» Your objective: Which lines below contain "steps"? Copy every one of them.

──────────

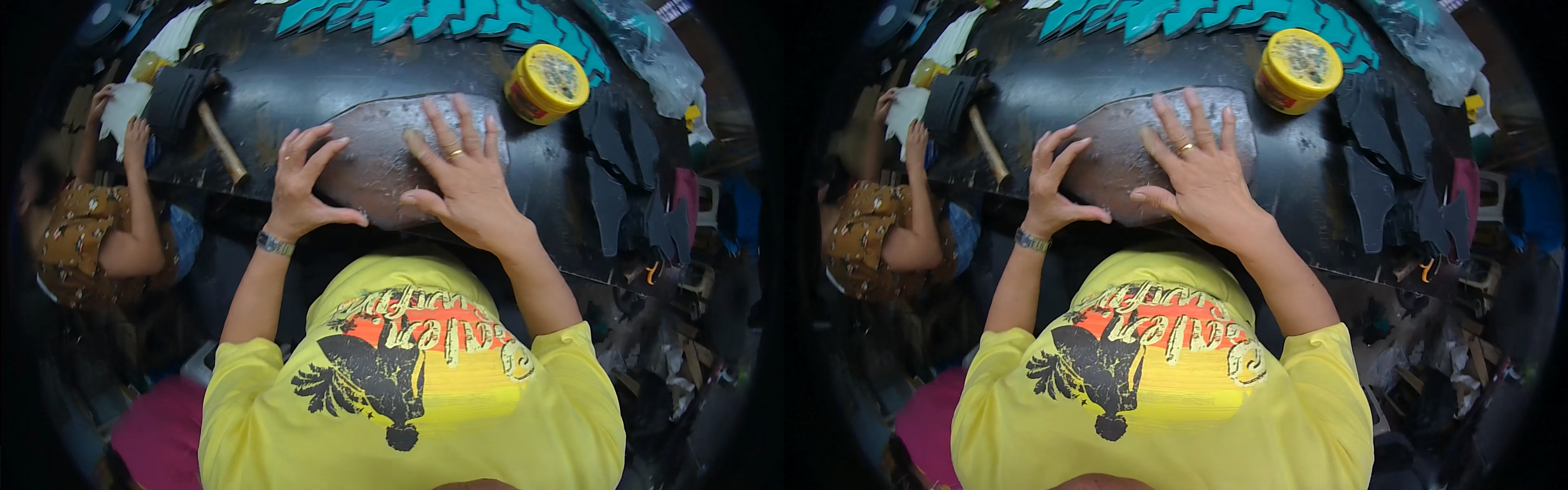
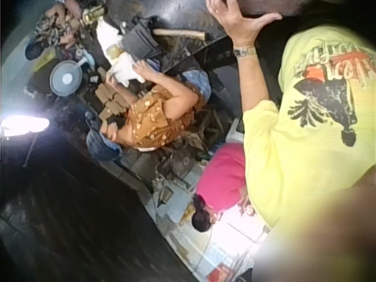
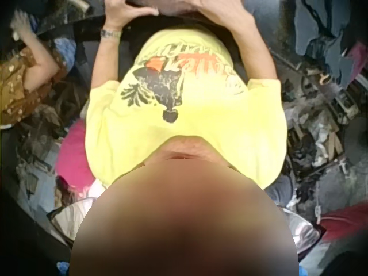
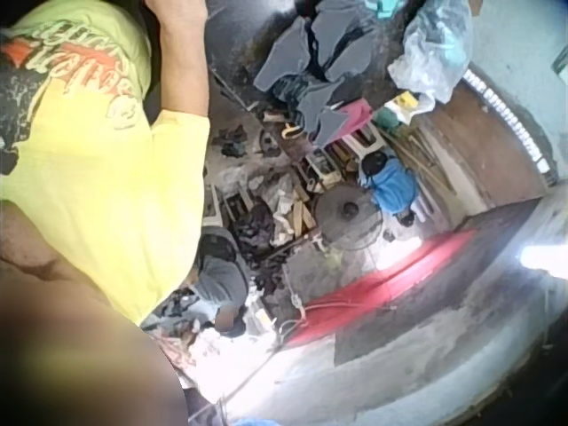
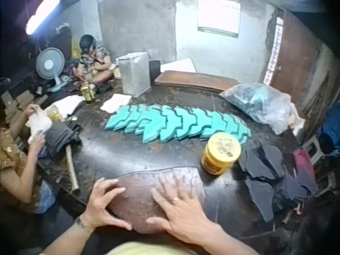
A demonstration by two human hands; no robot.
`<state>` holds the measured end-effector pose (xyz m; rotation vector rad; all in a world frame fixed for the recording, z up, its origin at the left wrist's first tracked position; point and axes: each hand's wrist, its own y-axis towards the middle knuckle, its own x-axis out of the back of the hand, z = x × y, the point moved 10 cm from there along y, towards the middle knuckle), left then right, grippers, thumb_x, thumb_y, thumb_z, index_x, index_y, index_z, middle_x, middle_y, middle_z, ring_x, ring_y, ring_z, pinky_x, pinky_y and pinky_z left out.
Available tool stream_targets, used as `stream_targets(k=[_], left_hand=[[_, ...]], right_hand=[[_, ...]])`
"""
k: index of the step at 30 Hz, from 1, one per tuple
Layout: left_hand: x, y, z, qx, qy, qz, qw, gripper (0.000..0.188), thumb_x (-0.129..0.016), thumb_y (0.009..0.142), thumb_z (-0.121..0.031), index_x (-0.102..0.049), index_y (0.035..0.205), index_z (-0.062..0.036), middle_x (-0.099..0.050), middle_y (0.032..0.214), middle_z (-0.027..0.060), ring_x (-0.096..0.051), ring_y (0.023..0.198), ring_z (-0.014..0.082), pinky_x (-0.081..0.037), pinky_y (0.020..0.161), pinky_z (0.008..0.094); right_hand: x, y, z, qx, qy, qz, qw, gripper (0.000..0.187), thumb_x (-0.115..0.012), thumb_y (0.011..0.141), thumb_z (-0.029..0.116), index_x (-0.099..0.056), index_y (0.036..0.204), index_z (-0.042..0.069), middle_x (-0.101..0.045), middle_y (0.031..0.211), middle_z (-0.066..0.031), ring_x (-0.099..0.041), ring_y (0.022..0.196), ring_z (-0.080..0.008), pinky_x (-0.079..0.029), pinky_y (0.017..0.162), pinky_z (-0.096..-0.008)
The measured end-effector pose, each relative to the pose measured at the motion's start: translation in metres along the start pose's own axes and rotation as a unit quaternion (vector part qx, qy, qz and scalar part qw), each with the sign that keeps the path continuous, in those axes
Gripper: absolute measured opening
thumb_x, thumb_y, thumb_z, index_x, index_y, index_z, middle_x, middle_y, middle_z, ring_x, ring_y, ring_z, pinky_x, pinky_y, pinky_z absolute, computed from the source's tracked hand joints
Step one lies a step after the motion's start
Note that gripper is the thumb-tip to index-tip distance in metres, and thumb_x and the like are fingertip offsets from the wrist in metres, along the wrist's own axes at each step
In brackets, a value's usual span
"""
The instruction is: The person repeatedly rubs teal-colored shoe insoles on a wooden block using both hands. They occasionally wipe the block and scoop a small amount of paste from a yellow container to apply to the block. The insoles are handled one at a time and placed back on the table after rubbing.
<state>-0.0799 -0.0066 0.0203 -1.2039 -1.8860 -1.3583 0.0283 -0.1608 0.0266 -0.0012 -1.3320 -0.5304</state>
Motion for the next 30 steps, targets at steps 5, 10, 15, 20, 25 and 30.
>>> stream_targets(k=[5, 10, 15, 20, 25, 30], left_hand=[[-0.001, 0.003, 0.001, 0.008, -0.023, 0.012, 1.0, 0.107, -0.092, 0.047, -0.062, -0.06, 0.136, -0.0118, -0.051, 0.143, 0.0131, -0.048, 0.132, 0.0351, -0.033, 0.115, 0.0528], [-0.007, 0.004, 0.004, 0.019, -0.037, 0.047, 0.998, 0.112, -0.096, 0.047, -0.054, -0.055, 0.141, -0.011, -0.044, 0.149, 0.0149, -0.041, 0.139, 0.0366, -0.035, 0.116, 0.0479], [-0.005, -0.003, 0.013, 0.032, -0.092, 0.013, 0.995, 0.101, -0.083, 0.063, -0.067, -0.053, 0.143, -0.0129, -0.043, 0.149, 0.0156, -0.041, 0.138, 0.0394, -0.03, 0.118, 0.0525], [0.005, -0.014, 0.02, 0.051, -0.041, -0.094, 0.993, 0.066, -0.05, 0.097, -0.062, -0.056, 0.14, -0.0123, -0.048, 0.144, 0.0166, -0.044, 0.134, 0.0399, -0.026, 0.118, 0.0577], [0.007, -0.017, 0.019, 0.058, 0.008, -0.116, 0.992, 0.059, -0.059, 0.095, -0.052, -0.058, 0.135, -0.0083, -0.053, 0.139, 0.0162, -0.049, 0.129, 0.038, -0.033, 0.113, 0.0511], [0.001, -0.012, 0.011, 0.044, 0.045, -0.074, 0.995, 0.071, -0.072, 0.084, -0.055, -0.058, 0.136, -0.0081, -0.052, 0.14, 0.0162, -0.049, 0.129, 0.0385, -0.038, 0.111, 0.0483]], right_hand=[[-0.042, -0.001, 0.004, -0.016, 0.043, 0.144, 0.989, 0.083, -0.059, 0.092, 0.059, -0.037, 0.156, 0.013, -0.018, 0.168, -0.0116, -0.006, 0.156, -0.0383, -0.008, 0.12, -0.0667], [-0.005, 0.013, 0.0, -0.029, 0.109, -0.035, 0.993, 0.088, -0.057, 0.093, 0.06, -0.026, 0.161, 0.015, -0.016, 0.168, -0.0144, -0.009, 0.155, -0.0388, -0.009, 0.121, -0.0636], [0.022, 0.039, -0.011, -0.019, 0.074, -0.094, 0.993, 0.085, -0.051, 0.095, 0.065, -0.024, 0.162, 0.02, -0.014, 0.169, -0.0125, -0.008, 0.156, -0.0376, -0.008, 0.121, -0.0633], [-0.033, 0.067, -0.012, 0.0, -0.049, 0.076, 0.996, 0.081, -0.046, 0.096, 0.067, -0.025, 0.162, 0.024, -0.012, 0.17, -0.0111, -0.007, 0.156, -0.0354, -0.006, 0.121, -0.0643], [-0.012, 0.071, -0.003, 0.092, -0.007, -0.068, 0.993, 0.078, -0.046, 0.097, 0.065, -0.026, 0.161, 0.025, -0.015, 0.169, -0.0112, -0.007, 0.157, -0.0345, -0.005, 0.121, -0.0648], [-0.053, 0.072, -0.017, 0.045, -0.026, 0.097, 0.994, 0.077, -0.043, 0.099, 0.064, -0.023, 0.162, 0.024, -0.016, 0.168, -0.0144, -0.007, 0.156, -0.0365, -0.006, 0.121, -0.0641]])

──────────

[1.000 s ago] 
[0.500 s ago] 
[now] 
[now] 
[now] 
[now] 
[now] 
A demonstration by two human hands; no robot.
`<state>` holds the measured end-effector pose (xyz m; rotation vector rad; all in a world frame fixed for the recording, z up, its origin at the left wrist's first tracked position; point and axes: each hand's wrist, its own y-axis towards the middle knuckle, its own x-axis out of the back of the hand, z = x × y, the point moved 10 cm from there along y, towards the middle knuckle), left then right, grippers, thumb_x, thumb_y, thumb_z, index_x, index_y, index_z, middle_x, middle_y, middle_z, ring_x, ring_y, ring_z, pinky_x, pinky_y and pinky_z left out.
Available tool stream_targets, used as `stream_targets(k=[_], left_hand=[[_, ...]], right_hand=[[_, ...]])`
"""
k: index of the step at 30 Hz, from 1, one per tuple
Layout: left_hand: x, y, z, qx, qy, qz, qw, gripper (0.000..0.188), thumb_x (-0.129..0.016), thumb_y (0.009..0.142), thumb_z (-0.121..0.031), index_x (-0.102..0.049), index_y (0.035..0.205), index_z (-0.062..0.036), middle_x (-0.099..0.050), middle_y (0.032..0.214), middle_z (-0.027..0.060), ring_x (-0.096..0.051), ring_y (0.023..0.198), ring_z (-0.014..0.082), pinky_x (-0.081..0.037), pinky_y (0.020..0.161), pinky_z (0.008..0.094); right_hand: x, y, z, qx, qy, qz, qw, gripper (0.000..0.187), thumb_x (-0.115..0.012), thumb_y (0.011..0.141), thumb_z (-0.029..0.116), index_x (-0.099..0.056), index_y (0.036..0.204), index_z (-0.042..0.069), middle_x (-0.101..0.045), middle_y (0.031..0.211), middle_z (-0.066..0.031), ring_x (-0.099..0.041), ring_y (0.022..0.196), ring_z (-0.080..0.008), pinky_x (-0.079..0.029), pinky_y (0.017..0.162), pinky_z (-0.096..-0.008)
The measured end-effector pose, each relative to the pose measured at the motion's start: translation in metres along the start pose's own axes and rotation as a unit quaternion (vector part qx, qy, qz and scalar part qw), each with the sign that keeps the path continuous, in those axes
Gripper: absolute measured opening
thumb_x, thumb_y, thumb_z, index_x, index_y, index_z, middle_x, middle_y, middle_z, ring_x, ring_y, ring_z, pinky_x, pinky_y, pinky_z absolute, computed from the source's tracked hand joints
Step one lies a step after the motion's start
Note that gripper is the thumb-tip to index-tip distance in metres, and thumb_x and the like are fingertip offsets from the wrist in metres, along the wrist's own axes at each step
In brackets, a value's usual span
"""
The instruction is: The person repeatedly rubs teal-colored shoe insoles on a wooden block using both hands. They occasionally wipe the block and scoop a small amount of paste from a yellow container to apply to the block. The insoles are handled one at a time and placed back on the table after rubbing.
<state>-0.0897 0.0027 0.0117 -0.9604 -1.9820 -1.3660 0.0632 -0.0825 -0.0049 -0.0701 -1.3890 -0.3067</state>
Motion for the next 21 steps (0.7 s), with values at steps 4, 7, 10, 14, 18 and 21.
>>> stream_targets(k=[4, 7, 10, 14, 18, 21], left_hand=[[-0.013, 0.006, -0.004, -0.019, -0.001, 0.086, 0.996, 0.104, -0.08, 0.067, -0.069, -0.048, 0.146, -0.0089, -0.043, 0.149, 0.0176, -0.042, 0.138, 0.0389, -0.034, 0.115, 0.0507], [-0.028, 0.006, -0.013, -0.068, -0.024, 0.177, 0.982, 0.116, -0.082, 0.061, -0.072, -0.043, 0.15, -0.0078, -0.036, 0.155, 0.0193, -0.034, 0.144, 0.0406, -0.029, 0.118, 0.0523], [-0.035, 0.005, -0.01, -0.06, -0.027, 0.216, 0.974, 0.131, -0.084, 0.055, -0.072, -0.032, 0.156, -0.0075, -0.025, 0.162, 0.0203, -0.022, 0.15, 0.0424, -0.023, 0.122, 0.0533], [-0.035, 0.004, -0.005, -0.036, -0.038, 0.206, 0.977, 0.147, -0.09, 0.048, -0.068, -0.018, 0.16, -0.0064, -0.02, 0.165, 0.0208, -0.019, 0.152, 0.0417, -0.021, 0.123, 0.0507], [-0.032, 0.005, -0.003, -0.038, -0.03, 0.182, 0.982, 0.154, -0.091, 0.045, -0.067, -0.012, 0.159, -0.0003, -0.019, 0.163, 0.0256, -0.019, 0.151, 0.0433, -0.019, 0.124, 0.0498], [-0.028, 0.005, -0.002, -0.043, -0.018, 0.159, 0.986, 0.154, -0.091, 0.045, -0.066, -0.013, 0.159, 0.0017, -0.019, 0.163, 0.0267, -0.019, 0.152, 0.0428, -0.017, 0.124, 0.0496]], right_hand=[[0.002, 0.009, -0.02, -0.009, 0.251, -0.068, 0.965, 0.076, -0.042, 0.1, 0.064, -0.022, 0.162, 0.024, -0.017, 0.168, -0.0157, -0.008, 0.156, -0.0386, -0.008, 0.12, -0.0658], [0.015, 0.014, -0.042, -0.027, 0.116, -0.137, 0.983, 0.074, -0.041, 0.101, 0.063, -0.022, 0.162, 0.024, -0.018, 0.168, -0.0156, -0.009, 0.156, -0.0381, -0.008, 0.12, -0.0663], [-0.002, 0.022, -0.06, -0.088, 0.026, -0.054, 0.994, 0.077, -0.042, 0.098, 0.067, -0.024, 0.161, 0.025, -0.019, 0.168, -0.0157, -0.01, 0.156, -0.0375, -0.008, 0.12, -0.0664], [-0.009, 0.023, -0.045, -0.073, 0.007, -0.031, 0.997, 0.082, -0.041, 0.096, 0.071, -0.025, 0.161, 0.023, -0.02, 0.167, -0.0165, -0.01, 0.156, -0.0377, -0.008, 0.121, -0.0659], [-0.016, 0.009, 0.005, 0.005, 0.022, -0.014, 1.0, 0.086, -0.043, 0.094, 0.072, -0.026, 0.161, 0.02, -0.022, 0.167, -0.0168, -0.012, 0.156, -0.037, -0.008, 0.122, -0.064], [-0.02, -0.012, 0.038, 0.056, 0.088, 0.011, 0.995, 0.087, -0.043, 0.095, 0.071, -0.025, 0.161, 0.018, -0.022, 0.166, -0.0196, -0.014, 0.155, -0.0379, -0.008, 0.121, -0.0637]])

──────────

» Response for this exercise:
Motion for the next 30 steps, targets at steps 5, 10, 15, 20, 25 and 30.
Motion for the next 21 steps (0.7 s), with values at steps 4, 7, 10, 14, 18 and 21.

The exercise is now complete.